**Data below:**
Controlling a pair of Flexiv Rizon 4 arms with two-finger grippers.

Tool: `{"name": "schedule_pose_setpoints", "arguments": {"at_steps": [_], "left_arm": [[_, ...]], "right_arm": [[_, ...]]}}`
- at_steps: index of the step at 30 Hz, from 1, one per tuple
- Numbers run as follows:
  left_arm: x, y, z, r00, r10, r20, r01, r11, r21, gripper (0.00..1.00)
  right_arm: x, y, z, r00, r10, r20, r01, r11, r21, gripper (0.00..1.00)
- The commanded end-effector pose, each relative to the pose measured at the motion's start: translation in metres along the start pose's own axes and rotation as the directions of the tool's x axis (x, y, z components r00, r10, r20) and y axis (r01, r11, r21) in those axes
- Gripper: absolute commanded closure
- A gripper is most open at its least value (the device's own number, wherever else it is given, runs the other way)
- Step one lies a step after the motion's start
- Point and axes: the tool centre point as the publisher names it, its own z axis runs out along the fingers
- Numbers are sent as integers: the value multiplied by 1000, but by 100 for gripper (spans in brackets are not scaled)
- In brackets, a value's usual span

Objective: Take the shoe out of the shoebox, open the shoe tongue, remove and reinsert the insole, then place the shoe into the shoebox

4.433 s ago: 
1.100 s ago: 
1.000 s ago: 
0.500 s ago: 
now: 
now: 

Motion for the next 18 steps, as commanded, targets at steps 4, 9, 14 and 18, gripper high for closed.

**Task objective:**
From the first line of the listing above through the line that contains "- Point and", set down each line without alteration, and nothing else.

**Task output:**
Controlling a pair of Flexiv Rizon 4 arms with two-finger grippers.

Tool: `{"name": "schedule_pose_setpoints", "arguments": {"at_steps": [_], "left_arm": [[_, ...]], "right_arm": [[_, ...]]}}`
- at_steps: index of the step at 30 Hz, from 1, one per tuple
- Numbers run as follows:
  left_arm: x, y, z, r00, r10, r20, r01, r11, r21, gripper (0.00..1.00)
  right_arm: x, y, z, r00, r10, r20, r01, r11, r21, gripper (0.00..1.00)
- The commanded end-effector pose, each relative to the pose measured at the motion's start: translation in metres along the start pose's own axes and rotation as the directions of the tool's x axis (x, y, z components r00, r10, r20) and y axis (r01, r11, r21) in those axes
- Gripper: absolute commanded closure
- A gripper is most open at its least value (the device's own number, wherever else it is given, runs the other way)
- Step one lies a step after the motion's start
- Point and axes: the tool centre point as the publisher names it, its own z axis runs out along the fingers

The exercise requires nothing further.